-- DATA follows --

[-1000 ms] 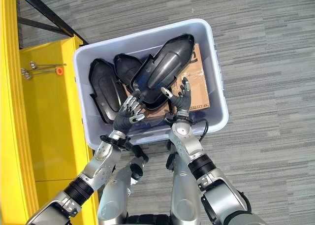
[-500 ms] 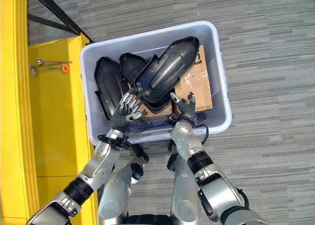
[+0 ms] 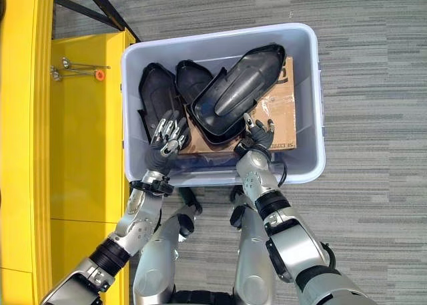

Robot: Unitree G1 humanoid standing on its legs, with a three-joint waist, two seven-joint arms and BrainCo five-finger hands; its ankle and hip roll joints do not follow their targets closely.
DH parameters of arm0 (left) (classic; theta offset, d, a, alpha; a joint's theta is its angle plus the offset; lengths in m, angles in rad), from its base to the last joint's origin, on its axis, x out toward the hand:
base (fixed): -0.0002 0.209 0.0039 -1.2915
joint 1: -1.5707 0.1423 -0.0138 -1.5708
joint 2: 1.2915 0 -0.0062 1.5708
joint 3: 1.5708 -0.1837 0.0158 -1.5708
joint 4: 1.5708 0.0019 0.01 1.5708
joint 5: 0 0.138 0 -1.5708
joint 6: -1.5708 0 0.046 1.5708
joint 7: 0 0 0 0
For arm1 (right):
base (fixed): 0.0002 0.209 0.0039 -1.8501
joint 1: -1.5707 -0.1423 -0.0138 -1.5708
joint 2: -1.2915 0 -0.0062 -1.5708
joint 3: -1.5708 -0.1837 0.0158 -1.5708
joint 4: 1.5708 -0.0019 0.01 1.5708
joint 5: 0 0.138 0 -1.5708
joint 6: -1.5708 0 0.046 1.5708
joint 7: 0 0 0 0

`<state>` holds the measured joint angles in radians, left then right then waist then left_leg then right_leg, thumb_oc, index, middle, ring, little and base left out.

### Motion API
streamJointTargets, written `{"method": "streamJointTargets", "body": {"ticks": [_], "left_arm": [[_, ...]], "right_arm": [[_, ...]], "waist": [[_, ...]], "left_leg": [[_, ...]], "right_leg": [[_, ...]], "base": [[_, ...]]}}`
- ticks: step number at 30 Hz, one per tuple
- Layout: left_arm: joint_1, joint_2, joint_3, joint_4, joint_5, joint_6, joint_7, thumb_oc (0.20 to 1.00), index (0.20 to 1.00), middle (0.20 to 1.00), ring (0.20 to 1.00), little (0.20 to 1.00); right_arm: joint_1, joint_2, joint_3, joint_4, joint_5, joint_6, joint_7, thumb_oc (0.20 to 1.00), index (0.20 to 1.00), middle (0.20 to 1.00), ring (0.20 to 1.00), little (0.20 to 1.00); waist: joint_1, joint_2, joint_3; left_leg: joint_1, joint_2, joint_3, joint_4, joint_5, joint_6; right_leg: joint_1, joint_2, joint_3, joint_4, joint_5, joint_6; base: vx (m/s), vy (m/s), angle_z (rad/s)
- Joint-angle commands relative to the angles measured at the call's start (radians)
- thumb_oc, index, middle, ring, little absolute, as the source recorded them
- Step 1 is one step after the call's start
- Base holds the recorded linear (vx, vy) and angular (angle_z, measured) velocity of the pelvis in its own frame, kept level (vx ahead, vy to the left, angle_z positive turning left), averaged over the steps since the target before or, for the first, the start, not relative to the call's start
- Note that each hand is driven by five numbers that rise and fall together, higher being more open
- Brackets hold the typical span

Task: Move parts from the plastic box to the shelf.

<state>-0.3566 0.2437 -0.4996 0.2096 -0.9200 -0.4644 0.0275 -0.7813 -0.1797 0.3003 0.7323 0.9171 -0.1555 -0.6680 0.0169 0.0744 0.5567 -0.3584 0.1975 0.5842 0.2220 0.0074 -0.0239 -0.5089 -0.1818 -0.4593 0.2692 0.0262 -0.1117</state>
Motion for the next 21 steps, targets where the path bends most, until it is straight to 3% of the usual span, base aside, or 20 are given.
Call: {"method": "streamJointTargets", "body": {"ticks": [1,5,6,9,12,16,21], "left_arm": [[0.024,-0.002,-0.034,-0.152,0.008,-0.022,-0.016,1.000,1.000,1.000,1.000,1.000],[0.032,0.002,-0.033,-0.164,0.014,-0.023,-0.015,1.000,1.000,1.000,1.000,1.000],[0.035,0.003,-0.034,-0.168,0.024,-0.032,-0.011,1.000,1.000,1.000,1.000,1.000],[0.032,0.005,-0.036,-0.172,0.014,-0.055,-0.002,1.000,1.000,1.000,1.000,1.000],[0.032,0.000,-0.035,-0.177,-0.001,-0.065,-0.016,1.000,1.000,1.000,1.000,1.000],[0.020,-0.005,-0.040,-0.178,-0.080,-0.034,-0.122,1.000,1.000,1.000,1.000,1.000],[0.008,-0.012,-0.063,-0.145,-0.071,-0.014,-0.132,1.000,1.000,1.000,1.000,1.000]], "right_arm": [[-0.018,0.050,0.047,-0.002,-0.003,-0.008,0.036,1.000,1.000,1.000,1.000,1.000],[-0.009,0.042,0.037,-0.042,-0.052,-0.040,0.014,1.000,1.000,1.000,1.000,1.000],[-0.005,0.035,0.034,-0.070,-0.126,-0.045,-0.025,1.000,1.000,1.000,1.000,1.000],[-0.004,0.029,0.039,-0.102,-0.176,-0.013,-0.061,1.000,1.000,1.000,1.000,1.000],[-0.002,0.031,0.041,-0.110,-0.154,0.036,-0.080,1.000,1.000,1.000,1.000,1.000],[-0.030,0.038,0.045,-0.065,-0.177,0.073,-0.070,1.000,1.000,1.000,1.000,1.000],[-0.043,0.038,0.043,0.029,-0.049,0.107,-0.086,1.000,1.000,1.000,1.000,1.000]], "waist": [[0.043,0.036,-0.037],[0.044,0.032,-0.037],[0.042,0.030,-0.037],[0.040,0.028,-0.037],[0.040,0.028,-0.037],[0.046,0.032,-0.037],[0.057,0.037,-0.037]], "left_leg": [[-0.051,0.044,-0.033,0.022,0.033,-0.065],[-0.054,0.043,-0.037,0.017,0.034,-0.064],[-0.053,0.043,-0.037,0.016,0.035,-0.063],[-0.057,0.045,-0.036,0.018,0.035,-0.062],[-0.063,0.046,-0.038,0.022,0.034,-0.062],[-0.069,0.046,-0.039,0.025,0.036,-0.062],[-0.074,0.050,-0.042,0.036,0.036,-0.058]], "right_leg": [[-0.020,-0.100,0.007,0.133,-0.058,0.145],[-0.020,-0.098,0.006,0.133,-0.058,0.148],[-0.018,-0.098,0.006,0.131,-0.057,0.151],[-0.021,-0.099,0.006,0.133,-0.056,0.152],[-0.024,-0.100,0.006,0.139,-0.058,0.152],[-0.025,-0.104,0.001,0.151,-0.063,0.150],[-0.025,-0.118,-0.009,0.184,-0.074,0.149]], "base": [[0.01,0.028,0.12],[0.01,0.037,0.08],[0.01,0.052,0.02],[0.00,0.049,0.04],[0.01,0.049,0.04],[0.01,0.074,0.00],[0.03,0.065,0.03]]}}
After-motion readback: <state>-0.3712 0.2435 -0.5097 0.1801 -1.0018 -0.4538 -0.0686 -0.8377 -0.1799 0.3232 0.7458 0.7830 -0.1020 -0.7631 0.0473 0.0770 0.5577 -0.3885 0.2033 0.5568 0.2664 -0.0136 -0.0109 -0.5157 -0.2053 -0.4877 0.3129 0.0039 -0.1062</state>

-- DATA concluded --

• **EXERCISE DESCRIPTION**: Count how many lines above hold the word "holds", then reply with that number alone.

• **PROBLEM SOLUTION**: 2